そう言って、彼はテーブルを指でなぞった。



「果緒…」



「お前さんの着物にな、“かお”と縫い取りがしてあったそうだ。それを見て薫と名付けたのだと、母上が言っておられた」



まったく。そんなエピソード、私でも知らない。本人より詳しいってのもどうだろうかと思うけど…けどまあ、好きな人が母親と私の名前の由来を話している。そんな光景を想像するのは、なかなか悪くなかった。私の名前は薫、という。子どもの頃は“かお”と呼ばれたりもした。だからその音に違和感はない。むしろ彼がそれを口にしたとき、うっかりドキッとしてしまったくらいだ。



けど。



私はパソコン上の「小松」の字を消し、かわりに「果緒」と打った。うん、この字面はやっぱり自分のものって感じしないね。
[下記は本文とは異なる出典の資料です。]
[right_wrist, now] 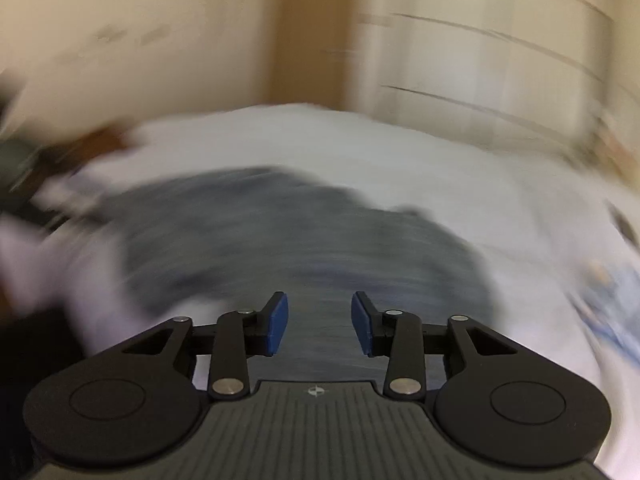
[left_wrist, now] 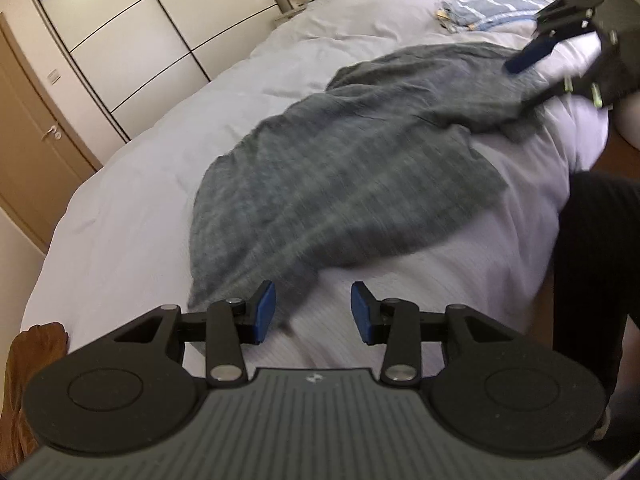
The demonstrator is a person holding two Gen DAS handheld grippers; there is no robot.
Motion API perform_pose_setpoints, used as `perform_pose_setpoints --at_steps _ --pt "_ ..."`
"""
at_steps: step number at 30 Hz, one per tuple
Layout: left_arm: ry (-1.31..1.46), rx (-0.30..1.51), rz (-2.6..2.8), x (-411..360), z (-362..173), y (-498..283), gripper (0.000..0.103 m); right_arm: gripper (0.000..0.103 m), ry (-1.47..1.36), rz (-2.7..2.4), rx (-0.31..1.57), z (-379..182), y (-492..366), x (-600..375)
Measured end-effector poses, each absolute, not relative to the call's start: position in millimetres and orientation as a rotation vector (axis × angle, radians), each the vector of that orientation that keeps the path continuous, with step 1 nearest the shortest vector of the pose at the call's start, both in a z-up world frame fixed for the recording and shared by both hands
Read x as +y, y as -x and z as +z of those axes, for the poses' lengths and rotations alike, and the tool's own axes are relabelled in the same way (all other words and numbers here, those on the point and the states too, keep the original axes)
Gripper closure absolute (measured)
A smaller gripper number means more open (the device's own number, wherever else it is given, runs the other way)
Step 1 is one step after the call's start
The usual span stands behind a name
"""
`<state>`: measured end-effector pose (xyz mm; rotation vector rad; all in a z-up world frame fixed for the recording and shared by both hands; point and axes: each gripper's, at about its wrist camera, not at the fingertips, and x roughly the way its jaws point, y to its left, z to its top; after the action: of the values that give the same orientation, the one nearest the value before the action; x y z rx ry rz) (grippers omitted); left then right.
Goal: Fold clothes
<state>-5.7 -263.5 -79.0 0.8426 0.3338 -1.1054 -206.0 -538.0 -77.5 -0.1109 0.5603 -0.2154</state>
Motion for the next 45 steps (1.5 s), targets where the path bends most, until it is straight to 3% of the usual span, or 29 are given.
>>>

そして、その上に双子の姉の名前を打ってみる。伊三さんが教えてくれたのは、「志緒」という字。



志緒

果緒



並べてみて、私はあることに気がつく。



志を果たせ、か──。



それはなんだか……小学生のころに忘れた宿題を今ごろになって指摘されたような。そんな気分にさせたのだった。




=====

夏の夜は明るい。軽く残業をしてもまだ、明るいうちに家に帰れる。なんてステキ!



9日後には伊三さんが来る。布団は土日に干すとして…夏用の掛け布団を買わないといけないな。とりあえずすぐに使うものだけ買っておいて、あとは一緒に買いに行こう。



朝から何度もくり返した計画を頭の中にまた並べながら、駅の改札を抜ける。ええ、浮かれていますが何か?
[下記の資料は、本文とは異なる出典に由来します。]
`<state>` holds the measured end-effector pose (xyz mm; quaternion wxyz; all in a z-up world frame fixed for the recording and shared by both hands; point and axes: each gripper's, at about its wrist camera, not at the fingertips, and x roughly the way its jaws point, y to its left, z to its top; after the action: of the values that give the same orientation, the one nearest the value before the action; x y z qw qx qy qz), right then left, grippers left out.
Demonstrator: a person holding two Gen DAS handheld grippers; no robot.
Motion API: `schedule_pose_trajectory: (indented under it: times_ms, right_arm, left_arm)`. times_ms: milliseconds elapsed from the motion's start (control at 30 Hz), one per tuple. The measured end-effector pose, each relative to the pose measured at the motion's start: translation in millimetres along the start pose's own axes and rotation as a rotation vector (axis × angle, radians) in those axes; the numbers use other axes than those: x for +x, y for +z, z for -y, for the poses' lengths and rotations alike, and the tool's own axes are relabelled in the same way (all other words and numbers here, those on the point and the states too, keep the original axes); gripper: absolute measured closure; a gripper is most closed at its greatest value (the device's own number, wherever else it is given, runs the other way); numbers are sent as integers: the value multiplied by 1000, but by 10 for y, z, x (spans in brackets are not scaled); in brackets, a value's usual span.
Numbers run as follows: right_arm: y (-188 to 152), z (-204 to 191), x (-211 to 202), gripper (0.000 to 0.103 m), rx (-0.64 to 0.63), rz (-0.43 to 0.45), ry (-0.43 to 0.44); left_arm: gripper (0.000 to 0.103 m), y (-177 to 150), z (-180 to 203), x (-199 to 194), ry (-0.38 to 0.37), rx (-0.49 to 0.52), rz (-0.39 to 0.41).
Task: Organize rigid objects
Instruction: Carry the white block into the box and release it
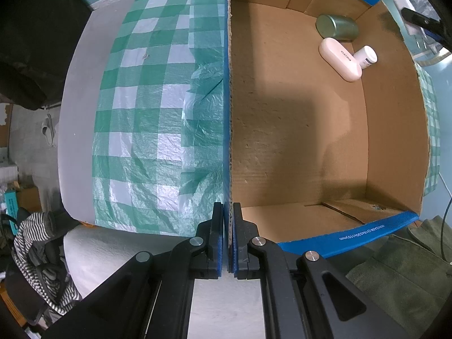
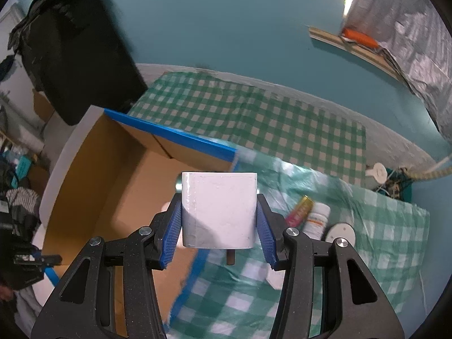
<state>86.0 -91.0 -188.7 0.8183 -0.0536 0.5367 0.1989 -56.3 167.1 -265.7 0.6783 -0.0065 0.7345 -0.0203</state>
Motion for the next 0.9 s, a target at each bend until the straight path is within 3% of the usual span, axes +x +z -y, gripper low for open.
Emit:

時計を見るとまだ19時前。夕飯を買うか作るか思案しながら駅前を歩いていると、ふと、人の流れがおかしいことに気づいた。



「…なんかのロケとかじゃない?」「いや罰ゲームでしょ」「それありえなくない?」



きゃはは、と笑いながら通り過ぎていく女子高生の声に顔を上げ、通行人が遠巻きに避けて歩いている、その空間の中心を見やる。



……。



私は天を仰いだ。



かみさまかみさま。

私には何か憑き物が憑いているのでしょうか?



そこにいたのは、つるりとした月代の、紛うことなきお侍様。明らかにキョドっている様子を見るに、どうやら「迷子」のようだ。



…侍を引き寄せる力とか、そんなのいらないっての。はァ。けど、



(…ほっとけないよね)



ふー。ひと息吐いて気合いを入れ直し──私はその人のほうへ近づいていった。